[Records from a collection]
▬▬▬▬▬▬▬▬▬▬

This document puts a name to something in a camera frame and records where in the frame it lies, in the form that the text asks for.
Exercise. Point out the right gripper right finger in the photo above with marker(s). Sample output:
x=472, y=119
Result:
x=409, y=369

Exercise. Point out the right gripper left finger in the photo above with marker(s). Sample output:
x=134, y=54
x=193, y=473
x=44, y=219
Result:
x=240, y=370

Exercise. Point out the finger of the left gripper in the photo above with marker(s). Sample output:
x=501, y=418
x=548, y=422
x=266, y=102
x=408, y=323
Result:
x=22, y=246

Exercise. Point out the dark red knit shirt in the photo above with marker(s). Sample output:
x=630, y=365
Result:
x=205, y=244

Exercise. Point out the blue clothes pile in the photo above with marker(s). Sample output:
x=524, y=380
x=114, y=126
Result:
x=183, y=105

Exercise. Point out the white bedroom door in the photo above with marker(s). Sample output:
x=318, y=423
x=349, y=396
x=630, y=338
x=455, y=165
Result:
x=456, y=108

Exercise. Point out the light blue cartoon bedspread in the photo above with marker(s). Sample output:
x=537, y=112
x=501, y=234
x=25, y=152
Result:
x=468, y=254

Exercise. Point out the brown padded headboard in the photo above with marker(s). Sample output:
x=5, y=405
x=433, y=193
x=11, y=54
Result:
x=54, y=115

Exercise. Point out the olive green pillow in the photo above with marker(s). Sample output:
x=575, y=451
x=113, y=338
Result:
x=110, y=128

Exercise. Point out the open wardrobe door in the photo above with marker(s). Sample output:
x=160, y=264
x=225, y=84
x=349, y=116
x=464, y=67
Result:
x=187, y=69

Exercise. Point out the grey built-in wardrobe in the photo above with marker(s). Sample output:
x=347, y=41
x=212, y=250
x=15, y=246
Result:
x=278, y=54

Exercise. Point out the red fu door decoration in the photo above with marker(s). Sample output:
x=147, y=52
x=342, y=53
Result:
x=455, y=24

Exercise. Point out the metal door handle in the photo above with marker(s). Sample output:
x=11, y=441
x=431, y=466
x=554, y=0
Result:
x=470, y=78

▬▬▬▬▬▬▬▬▬▬

What the exercise asks
Go through the records above and copy every line holding the word "finger".

Answer for this exercise
Exercise. Point out the right gripper right finger in the photo above with marker(s). Sample output:
Exercise. Point out the right gripper left finger in the photo above with marker(s). Sample output:
Exercise. Point out the finger of the left gripper in the photo above with marker(s). Sample output:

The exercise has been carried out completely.